Based on John 9. Healing, Rejection, and The Church of Last Resort.

Before the Rev. Dr. Jane Adams Spahr became midwife to the movement for full inclusion of the LGBTQIA+ community in the life and ministry of the Presbyterian Church, she was just another pastor in just another parish doing her best to love God and serve her congregation.

Her loving husband supported her ministry. Her beautiful children brought her great joy. Her congregation loved her as she loved them. But something just wasn’t right, and Janie struggled and fretted to figure out what that something was.

After much prayer and much discernment, the reason became clear. There was absolutely nothing wrong with Janie’s husband or her children or her ministry. And there was absolutely nothing wrong with Janie, herself. That feeling Janie felt in the pit of her gut that something wasn’t quite right was in fact the wisdom of her soulful self calling her into greater wholeness. Janie realized she was a lesbian.

Janie was lucky. Her husband understood completely and supported her without question. They decided to tell the children, which also went well. It turned out that everyone whom Janie had loved so well for so long loved her right back when it mattered most. Everyone wanted to celebrate Janie’s soulful self coming into wholeness. Janie’s children were so excited that Janie had figured out how to live at peace with her soulful self that they shouted out what we hope all of our children here at SPC would shout if they learned the same thing from one of their parents:

Mama, let’s go tell the church!

Can you imagine?! Janie’s children had such a good experience of the church, such an affirming upbringing in the steadfast love of God and the call to love our neighbor as ourselves, the very first thing they thought of when it came to celebrating their mother’s decision to live from her soulful self was to go tell the church. And isn’t that the way it should be? When any one of us struggles and frets and prays through and discerns that something that isn’t quite right in our lives and finally figures out what that something is and seeks to live from the truth of our soul, isn’t the church the first place we should be able to go to celebrate?

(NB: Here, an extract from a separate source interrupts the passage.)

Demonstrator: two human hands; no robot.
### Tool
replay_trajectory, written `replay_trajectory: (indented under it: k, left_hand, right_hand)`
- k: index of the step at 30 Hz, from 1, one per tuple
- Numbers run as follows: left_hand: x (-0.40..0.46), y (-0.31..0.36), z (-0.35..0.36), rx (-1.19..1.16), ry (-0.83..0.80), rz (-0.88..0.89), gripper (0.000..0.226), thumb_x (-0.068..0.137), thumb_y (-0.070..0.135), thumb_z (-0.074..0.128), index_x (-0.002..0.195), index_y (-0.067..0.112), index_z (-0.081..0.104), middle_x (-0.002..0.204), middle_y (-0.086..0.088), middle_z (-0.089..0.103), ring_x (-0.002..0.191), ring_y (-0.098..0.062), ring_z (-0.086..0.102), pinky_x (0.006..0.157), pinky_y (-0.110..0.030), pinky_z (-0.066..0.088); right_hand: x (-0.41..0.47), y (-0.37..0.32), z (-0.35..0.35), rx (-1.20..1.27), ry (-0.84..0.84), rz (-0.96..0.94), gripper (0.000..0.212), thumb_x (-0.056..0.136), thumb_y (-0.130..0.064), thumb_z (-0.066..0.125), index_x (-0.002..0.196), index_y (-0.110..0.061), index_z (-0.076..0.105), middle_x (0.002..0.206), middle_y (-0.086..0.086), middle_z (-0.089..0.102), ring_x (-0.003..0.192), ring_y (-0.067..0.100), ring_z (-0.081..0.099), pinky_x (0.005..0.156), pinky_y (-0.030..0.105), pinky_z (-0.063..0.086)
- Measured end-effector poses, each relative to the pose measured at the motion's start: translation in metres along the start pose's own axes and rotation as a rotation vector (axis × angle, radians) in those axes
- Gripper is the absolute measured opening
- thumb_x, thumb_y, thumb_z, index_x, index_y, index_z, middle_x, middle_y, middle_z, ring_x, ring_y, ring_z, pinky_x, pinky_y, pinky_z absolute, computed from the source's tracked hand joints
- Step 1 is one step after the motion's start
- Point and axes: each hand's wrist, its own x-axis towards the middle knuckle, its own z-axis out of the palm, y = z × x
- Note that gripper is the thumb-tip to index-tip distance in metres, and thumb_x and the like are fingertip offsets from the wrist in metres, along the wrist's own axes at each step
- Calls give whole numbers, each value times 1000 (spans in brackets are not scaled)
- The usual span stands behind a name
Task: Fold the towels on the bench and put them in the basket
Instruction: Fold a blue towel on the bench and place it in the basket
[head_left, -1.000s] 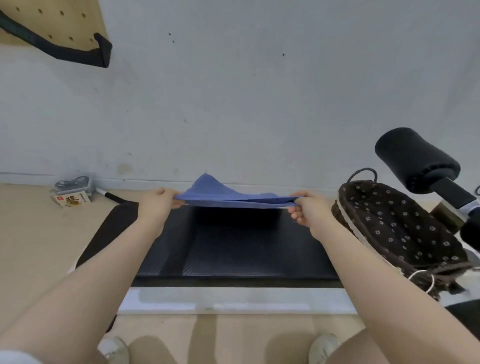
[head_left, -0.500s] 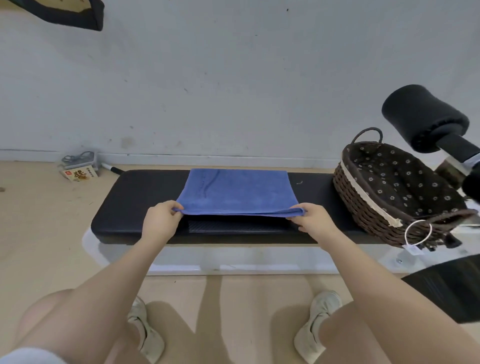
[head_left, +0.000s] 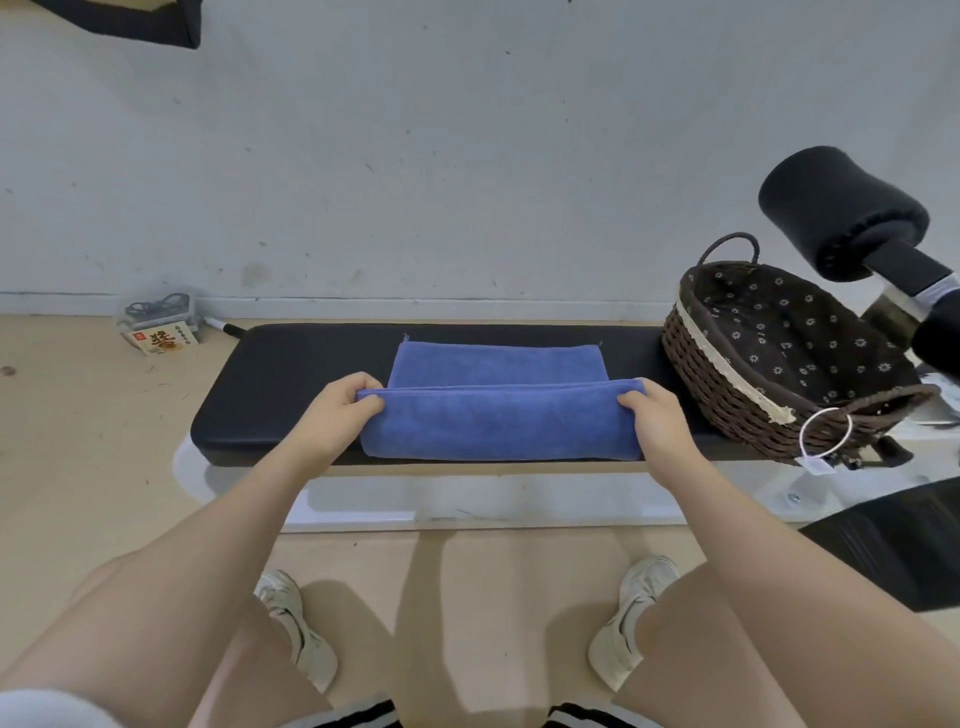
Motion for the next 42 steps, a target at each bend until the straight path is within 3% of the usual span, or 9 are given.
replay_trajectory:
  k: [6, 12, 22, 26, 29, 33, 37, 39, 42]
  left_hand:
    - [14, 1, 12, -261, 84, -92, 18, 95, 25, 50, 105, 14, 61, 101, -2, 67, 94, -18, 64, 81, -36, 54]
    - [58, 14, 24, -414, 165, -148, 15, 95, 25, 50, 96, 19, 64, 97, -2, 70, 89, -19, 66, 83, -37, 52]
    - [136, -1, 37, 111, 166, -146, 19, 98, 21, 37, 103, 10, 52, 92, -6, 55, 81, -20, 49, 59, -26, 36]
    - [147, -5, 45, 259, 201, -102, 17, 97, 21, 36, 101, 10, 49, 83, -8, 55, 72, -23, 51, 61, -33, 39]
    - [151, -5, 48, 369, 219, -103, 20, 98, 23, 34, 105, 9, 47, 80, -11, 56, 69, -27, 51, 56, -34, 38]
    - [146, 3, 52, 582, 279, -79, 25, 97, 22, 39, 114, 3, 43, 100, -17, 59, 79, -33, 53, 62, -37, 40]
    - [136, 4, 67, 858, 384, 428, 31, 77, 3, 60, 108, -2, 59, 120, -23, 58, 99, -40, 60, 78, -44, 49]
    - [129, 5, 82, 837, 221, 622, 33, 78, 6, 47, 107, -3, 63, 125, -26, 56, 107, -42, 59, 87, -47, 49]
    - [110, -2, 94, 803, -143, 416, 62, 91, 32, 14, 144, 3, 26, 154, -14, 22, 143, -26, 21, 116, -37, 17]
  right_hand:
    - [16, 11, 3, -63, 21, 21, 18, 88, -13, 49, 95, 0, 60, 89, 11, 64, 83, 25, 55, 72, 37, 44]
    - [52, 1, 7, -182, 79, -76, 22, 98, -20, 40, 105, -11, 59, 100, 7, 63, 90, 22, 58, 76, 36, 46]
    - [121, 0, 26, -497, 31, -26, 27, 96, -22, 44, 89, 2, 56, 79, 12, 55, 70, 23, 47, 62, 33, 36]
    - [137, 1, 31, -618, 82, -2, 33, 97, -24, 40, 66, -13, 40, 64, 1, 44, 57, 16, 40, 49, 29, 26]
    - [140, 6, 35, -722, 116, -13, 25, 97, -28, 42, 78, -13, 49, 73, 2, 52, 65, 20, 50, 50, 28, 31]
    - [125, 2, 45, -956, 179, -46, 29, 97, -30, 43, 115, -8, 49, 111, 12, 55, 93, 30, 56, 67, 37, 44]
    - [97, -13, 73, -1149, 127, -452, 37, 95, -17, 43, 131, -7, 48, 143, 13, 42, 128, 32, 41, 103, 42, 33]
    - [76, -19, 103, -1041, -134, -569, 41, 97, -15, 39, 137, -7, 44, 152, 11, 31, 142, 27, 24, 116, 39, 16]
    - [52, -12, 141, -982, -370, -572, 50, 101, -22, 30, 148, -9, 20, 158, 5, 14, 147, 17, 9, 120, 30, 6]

That is what the man who is healed in our Lesson today from the Gospel of John wants to believe. Alleluia, he shouts, even in the middle of Lent, I can see what I could not see before. I have been made well, the healed man says, to the supposedly holiest of religious leaders in the supposedly holiest of religious cities at the culmination of a supposedly holy religious festival. Isn’t it wonderful!?

Instead, the Pharisees, like the church that follows all too often in their footsteps, utterly overlook the healing in their midst. They hone in instead on the meaning of sin in the situation. Even the disciples of Jesus get caught up in whose sin was at fault for making the man blind. Sin, sin, sin, they just can’t stop stepping all over themselves with concern about sin. We can almost hear Jesus in this Lesson groaning and rolling his eyes at all of them in their spiritual blindness: You just don’t get it!

The Pharisees cannot see – or they simply refuse to see – what the Spirit of God, in The Way of Jesus has made well. They forget – or they simply choose to ignore – what the Sabbath is really all about, which is resting in the goodness of God and in the goodness of ourselves as ones who bear the image of God. Instead, the Pharisees, like the church that all too often follows in their footsteps, turn the Holy Mystery of Shabbat – that day of living into God’s vision of an eternal Shalom – into a lifeless list of rules and regulations that keep themselves in and force others out.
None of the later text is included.